• **Directions**
Copy out the lines of the records below, and only those lines, from the one with "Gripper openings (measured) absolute" through the one with "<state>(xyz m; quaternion", exactly as they appear.

[Data records]
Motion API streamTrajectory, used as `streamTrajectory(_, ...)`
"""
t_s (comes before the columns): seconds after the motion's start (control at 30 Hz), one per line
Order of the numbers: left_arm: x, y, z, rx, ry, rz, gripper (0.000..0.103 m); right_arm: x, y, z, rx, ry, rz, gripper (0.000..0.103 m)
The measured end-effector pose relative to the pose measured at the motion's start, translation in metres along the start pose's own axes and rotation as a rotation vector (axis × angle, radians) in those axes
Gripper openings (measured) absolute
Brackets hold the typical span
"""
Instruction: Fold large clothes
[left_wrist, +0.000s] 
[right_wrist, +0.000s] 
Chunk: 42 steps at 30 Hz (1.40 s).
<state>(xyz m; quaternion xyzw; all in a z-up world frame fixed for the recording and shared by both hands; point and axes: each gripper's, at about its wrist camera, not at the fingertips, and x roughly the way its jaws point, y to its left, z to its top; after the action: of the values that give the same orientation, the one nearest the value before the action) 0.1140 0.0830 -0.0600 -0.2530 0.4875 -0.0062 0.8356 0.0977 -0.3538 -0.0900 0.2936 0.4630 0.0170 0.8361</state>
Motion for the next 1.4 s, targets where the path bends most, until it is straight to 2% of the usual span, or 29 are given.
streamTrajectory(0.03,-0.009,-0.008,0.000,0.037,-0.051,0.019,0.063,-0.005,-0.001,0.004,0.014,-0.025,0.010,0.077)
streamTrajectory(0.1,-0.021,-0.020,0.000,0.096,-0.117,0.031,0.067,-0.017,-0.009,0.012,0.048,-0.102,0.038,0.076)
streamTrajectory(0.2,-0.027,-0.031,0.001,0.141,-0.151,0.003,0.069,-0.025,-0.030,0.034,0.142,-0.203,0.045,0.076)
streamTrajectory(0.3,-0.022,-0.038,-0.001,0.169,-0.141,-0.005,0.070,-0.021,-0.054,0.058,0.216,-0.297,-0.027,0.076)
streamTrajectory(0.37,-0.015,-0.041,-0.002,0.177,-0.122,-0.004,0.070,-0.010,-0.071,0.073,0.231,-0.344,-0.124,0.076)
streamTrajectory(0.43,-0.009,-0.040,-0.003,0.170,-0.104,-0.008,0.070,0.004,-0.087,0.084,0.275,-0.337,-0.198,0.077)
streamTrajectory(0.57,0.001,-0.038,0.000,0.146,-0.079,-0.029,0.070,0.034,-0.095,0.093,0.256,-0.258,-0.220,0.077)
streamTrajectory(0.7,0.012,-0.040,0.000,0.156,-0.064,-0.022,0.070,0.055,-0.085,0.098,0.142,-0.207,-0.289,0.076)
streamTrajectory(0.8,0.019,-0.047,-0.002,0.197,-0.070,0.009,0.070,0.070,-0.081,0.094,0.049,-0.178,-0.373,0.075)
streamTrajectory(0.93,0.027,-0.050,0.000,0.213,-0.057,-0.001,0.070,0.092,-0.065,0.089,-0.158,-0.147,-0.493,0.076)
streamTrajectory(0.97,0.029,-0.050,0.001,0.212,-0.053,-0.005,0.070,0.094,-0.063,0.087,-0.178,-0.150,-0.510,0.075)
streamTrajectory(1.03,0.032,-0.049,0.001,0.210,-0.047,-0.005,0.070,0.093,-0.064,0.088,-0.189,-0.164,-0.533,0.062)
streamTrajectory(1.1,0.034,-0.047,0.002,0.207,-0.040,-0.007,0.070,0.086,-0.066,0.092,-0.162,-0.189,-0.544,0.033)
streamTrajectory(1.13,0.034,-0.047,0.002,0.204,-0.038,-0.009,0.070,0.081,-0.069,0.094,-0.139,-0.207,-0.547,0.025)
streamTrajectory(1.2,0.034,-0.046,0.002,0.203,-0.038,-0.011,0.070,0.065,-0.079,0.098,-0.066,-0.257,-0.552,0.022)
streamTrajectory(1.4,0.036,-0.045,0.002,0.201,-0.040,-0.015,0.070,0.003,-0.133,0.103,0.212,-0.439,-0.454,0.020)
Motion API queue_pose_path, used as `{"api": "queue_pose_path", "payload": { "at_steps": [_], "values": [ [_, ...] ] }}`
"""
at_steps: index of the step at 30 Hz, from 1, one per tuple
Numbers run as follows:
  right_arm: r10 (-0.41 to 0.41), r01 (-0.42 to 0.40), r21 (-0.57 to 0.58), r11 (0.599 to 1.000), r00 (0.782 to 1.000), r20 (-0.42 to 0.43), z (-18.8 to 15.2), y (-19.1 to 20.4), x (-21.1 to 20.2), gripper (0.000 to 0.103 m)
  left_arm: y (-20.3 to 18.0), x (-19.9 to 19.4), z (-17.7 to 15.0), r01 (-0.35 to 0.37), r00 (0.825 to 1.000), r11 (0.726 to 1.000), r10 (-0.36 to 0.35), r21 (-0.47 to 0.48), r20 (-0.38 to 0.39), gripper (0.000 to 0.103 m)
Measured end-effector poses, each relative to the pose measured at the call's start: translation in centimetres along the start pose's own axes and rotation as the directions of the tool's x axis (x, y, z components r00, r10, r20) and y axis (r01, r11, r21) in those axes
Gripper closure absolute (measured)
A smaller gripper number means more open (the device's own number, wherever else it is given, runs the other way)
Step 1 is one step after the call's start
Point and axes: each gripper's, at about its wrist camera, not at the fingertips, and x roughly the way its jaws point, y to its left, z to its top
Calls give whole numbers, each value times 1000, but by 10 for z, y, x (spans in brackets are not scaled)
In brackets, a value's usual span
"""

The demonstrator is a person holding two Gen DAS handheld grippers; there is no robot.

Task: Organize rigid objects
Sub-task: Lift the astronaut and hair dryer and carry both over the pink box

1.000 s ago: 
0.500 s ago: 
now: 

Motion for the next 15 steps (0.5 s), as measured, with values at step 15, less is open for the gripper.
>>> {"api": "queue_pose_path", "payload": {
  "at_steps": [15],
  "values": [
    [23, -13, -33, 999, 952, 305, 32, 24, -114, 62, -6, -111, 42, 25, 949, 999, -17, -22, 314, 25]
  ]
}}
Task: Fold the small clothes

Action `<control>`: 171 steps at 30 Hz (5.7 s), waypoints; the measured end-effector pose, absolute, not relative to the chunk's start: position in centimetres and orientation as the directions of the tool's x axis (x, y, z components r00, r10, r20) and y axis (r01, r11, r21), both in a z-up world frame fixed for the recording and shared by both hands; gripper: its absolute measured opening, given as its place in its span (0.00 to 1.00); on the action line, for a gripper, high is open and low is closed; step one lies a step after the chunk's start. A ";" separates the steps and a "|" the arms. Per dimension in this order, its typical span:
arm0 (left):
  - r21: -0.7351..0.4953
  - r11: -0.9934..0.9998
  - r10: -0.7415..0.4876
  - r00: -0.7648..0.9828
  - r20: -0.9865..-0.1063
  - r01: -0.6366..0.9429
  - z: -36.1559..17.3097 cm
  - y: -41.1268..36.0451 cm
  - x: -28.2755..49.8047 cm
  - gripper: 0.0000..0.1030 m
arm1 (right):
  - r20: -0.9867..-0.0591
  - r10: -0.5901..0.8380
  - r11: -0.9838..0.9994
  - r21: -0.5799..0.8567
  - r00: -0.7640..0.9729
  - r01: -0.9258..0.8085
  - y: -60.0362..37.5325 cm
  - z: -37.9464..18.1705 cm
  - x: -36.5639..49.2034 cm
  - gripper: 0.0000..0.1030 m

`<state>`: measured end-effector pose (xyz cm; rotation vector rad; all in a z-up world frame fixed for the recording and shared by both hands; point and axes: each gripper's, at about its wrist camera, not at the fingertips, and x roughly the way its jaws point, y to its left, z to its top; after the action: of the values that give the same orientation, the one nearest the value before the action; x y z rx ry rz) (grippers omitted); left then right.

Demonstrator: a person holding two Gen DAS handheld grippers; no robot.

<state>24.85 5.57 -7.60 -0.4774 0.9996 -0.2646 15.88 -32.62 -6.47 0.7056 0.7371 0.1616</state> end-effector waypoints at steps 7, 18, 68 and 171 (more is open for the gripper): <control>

• **Result**
Gripper openings (measured) absolute
Brackets hold the typical span
"""
Instruction: Fold large clothes
[left_wrist, +0.000s] 
[right_wrist, +0.000s] 
Chunk: 42 steps at 30 Hz (1.40 s).
<state>(xyz m; quaternion xyzw; all in a z-up world frame fixed for the recording and shared by both hands; point and axes: each gripper's, at about its wrist camera, not at the fingertips, and x roughly the way its jaws point, y to its left, z to its top; after the action: of the values that give the same orientation, the one nearest the value before the action) 0.1140 0.0830 -0.0600 -0.2530 0.4875 -0.0062 0.8356 0.0977 -0.3538 -0.0900 0.2936 0.4630 0.0170 0.8361</state>

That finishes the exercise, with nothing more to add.